Of the lines below, report only those that contain "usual".

--- Provided material ---

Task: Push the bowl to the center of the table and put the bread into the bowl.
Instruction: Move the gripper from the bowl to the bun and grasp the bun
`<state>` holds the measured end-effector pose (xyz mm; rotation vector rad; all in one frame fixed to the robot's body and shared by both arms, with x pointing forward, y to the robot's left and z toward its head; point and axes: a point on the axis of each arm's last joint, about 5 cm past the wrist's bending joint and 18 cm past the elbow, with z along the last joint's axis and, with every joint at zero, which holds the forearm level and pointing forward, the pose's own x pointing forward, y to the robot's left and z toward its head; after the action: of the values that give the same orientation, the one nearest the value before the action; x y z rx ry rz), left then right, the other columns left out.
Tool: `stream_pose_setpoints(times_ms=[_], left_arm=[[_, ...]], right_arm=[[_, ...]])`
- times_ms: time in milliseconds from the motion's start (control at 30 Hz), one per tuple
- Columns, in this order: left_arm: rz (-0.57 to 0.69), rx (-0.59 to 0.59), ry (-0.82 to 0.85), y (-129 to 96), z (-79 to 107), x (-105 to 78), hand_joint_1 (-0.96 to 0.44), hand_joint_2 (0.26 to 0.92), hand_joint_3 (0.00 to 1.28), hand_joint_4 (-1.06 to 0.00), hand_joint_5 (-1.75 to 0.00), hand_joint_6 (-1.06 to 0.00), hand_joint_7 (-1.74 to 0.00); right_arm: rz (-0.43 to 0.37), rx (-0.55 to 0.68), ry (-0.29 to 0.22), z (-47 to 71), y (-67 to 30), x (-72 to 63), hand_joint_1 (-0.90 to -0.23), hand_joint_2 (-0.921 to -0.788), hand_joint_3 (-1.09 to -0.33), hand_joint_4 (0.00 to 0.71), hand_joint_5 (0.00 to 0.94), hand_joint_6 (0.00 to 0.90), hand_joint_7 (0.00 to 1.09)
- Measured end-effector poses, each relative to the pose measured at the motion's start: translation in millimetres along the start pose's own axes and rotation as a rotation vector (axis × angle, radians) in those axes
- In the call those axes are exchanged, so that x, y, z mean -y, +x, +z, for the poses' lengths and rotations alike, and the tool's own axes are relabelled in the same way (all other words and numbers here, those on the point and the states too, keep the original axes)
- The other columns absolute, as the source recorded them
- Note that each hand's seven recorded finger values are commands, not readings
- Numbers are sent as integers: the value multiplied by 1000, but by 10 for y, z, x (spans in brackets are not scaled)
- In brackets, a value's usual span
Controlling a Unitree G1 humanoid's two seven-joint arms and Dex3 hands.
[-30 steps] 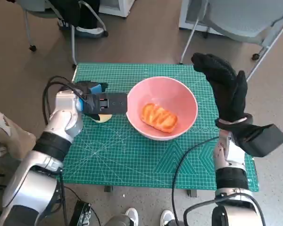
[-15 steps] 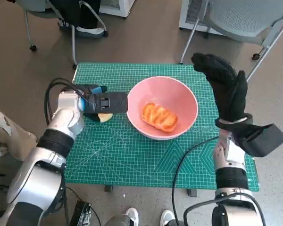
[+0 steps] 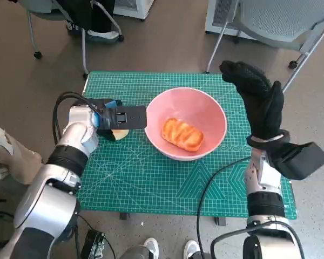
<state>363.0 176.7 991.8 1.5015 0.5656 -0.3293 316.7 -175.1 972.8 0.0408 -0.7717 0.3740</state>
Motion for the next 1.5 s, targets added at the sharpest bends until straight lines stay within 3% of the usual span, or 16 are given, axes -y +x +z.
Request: stream_pose_setpoints(times_ms=[1200, 1500], left_arm=[[-8, 34, 44, 53, 113, 135, -349, 681, 2, 1, 1, -138, 0], [-11, 42, 52, 56, 121, 148, -336, 686, 4, 1, 1, -146, -4]], right_arm=[[-6, -23, -12, 50, -121, 76, -679, -921, -805, 181, 1, 0, 519], [-2, -18, -12, 74, -103, 81, -677, -921, -805, 181, 1, 1, 520]])
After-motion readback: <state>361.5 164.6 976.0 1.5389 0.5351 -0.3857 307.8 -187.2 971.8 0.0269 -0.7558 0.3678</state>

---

> [Response for this exercise]
- In brackets, a value's usual span
Motion for the next 1.5 s, targets added at the sharpest bends until straight lines stay within 3% of the usual span, or 16 are given, axes -y +x +z.

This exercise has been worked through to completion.